Google as a password cracker (Light Blue Touchpaper)
Google as a password cracker (Light Blue Touchpaper)
Posted Nov 17, 2007 13:02 UTC (Sat) by tialaramex (subscriber, #21167)In reply to: Google as a password cracker (Light Blue Touchpaper) by epa
Parent article: Google as a password cracker (Light Blue Touchpaper)
The article already links salting, but since you mentioned it here too, I think there are a few niggles with your description... The "random" salt doesn't need to be cryptograhically random, you just want to ensure that it varies between hashes (if many hashes use the same salt, you're back to a tiny version of the original pre-computation problem) and that an attacker can't force it to some particular value. So e.g. the current time in milliseconds is an acceptable salt for a lot of applications, since it varies pretty quickly (1000 times per second) and the attacker can't control time.

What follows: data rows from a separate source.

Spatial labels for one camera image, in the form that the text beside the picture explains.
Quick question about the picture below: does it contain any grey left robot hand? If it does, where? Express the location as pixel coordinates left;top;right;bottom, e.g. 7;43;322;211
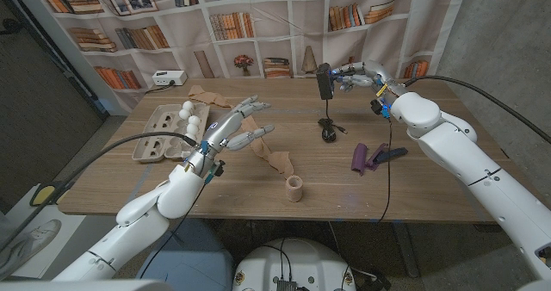
183;94;276;179

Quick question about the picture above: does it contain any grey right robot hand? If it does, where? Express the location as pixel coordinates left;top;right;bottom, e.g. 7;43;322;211
331;59;409;100

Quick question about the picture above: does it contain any black speaker cable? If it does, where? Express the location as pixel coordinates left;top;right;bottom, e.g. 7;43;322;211
317;99;349;144

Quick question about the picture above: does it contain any brown cardboard egg carton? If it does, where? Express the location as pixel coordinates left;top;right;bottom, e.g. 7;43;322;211
131;102;211;164

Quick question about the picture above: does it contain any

If you have a batch process creating many hashes at once, wallclock time may be too coarse, but a system cycle counter or other trivial varying input would be fine. 30 bytes of data is overkill for a salt. It would suppose that you probably expected to generate many more hashes than there are atoms in the universe. Old-style Unix password crypt() used just 12 bits, and I still haven't seen any direct attacks on that (although it does have other problems, and such attacks are just about feasible) and these days 64 bits would probably be adequate to defeat any plausible pre-computation attack. There's also no reason to use XOR. Simply concatenating the password or other input with the salt and putting the whole thing through the hash is fine since you are using a cryptographically secure hash function. The take home message is very simple for most people. Use salt. Don't try to figure out how to do it yourself, find a trustworthy implementation and use that instead. Check the results, create two users in your new web 2.0 application, with the same password, and check that you can't tell they have the same password by looking in your user database. If you can then your salt doesn't work. Start over. If you're supposed to be developing a protocol, a framework or whatever with a security element, either use a pre-existing component for that part or hire someone who actually knows what they're doing. Far too many systems end up back-flipping through hoops for "security" reasons only to send a password-equivalent in plaintext over the wire or restrict the effective key size to 32 bits or do other silly things because they tried to re-invent the wheel.